American writer and actor

Dan Remmes is an American writer and actor. He is best known as the author of Grumpy Old Men: The Musical, based on the 1993 movie Grumpy Old Men.

== Writer ==

As a playwright, Remmes received several awards and was a recipient of the 2002 New York Foundation for the Arts Fellowship for Playwriting and Screenwriting.

Remmes collaborated with composer Neil Berg and lyricist and long-time editor of MAD Magazine, the late Nick Meglin, on a stage musical adaptation of the 1993 film Grumpy Old Men starring Jack Lemmon and Walter Matthau. In 2011, it received an out-of-town tryout at the Royal Manitoba Theatre Centre in Winnipeg, starring John Rubinstein, John Schuck, and Susan Anton. A retooled version made its United States premiere at the Ogunquit Playhouse in 2018, starring Mark Jacoby, Ed Dixon, Leslie Stevens, and Hal Linden and Sally Struthers. The show is licensed by Theatrical Rights Worldwide (TRW).

One of Remmes' plays, Three Tables, was a winner of the Off-Broadway Festival of Plays and is frequently produced in North America and the United Kingdom. What Doesn't Kill Us received its Hollywood premiere, starring Emmy-winner Michelle Stafford, directed by Paul Provenza, and featuring Remmes in the role of Karl. Other produced plays include Night Out, Things We Leave Behind, Bedlam, Delays, and Leaving London.

Remmes co-created and co-wrote a musical web series parodying self-help gurus entitled Mother Eve's Secret Garden of Sensual Sisterhood, in which he also played the character of "Temp." The series has since been developed into an award-winning stage musical.

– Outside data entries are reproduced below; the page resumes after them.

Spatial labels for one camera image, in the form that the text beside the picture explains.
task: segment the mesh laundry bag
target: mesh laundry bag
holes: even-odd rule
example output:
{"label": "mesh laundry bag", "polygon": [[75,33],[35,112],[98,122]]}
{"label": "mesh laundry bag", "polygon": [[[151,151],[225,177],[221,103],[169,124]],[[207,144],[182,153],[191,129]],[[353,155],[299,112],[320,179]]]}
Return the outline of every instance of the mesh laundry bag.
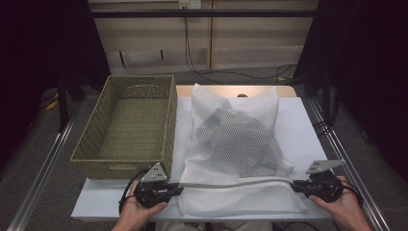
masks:
{"label": "mesh laundry bag", "polygon": [[274,137],[276,89],[230,101],[199,85],[192,93],[192,137],[180,183],[183,213],[202,217],[296,213],[305,209]]}

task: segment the white tabletop
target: white tabletop
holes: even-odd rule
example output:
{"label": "white tabletop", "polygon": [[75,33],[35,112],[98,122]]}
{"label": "white tabletop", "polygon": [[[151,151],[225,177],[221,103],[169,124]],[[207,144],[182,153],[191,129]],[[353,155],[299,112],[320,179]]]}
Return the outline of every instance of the white tabletop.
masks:
{"label": "white tabletop", "polygon": [[[245,98],[230,98],[234,105]],[[191,138],[191,99],[179,97],[177,106],[176,136],[173,151],[171,182],[177,182],[184,169],[184,157]],[[306,169],[314,160],[326,160],[313,125],[300,98],[280,98],[275,138],[289,163],[294,165],[292,179],[307,179]],[[72,217],[82,220],[117,219],[118,203],[128,180],[87,179],[72,212]],[[183,221],[234,221],[234,220],[311,220],[331,216],[317,207],[302,193],[298,194],[307,209],[297,214],[246,215],[228,218],[199,218],[180,212],[177,197],[171,198],[167,208],[151,218],[157,220]]]}

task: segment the wicker basket
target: wicker basket
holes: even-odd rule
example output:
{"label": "wicker basket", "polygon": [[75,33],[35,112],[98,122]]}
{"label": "wicker basket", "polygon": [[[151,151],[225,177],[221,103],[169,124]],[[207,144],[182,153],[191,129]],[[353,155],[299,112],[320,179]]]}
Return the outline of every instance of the wicker basket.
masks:
{"label": "wicker basket", "polygon": [[70,161],[91,179],[129,179],[156,163],[169,176],[176,111],[173,76],[110,76]]}

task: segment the person's left hand
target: person's left hand
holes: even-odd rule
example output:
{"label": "person's left hand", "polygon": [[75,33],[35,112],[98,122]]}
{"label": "person's left hand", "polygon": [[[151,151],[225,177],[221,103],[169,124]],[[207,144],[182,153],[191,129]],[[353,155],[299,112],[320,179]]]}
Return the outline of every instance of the person's left hand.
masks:
{"label": "person's left hand", "polygon": [[146,209],[141,206],[138,201],[133,196],[138,180],[135,180],[132,185],[132,189],[129,191],[129,197],[124,205],[120,218],[117,221],[117,224],[113,231],[137,231],[140,230],[144,224],[155,214],[161,212],[166,206],[167,203],[162,202],[156,206]]}

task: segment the gray carpet
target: gray carpet
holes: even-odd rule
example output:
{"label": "gray carpet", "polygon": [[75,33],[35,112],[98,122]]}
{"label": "gray carpet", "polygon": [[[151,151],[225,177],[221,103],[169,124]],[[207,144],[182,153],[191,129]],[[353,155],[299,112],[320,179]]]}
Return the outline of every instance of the gray carpet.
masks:
{"label": "gray carpet", "polygon": [[[270,77],[276,73],[277,68],[246,68],[232,71]],[[292,73],[293,68],[282,74],[282,76],[291,76]],[[202,85],[213,84],[211,81],[204,80],[191,72],[173,74],[177,77],[178,84],[193,84],[195,82]],[[285,81],[277,82],[276,78],[259,80],[221,72],[204,76],[227,85],[274,85],[285,83]],[[111,230],[115,224],[114,222],[83,222],[70,217],[86,177],[70,164],[69,157],[81,136],[97,98],[97,92],[86,87],[84,89],[87,93],[87,99],[84,102],[78,103],[68,100],[70,111],[74,112],[76,108],[79,111],[70,135],[61,149],[36,207],[26,223],[25,230]],[[316,122],[316,117],[309,104],[311,99],[304,96],[303,86],[296,86],[295,90],[302,97],[312,122]],[[35,181],[42,163],[47,158],[48,152],[57,137],[58,129],[58,107],[51,111],[40,109],[32,129],[8,161],[2,172],[3,178],[0,181],[0,230],[7,230],[9,227],[15,212]],[[408,220],[406,219],[408,215],[407,185],[384,162],[375,144],[363,138],[362,128],[342,102],[334,124],[334,130],[390,229],[406,230],[406,227],[408,227]],[[329,140],[324,135],[319,139],[327,156],[329,158],[333,157],[333,148]],[[319,230],[336,230],[331,221],[314,221],[312,223]],[[285,224],[285,222],[278,223],[280,226]],[[313,229],[298,223],[293,225],[292,230]]]}

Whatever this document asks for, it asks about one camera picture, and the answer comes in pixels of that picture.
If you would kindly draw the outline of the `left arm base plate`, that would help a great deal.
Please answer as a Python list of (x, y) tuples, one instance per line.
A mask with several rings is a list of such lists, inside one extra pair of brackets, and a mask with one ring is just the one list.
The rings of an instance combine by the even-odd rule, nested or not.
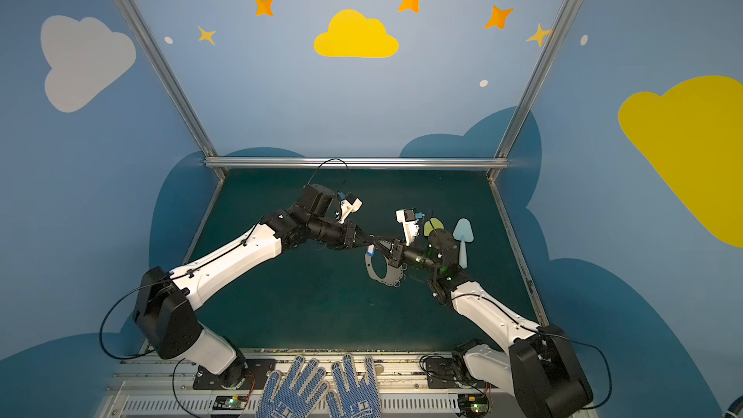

Remmes is a frequent collaborator with actor and producer Nellie Bellflower, with whom he has three screenplays in development.

== Actor ==

Remmes received a degree in acting from the American Academy of Dramatic Arts in Los Angeles and has appeared in theater in New York City and Los Angeles as well as on television shows such as Conviction, Law & Order: Criminal Intent, Blind Justice, and Law & Order: Special Victims Unit.

== Other ==

Remmes frequently writes and performs with Mind the Gap Theatre, an Anglo-American theatre company based in New York City. He also serves on their board of directors.

Remmes wrote a pop ballad entitled "Least Being Me" inspired by the superhero Batman.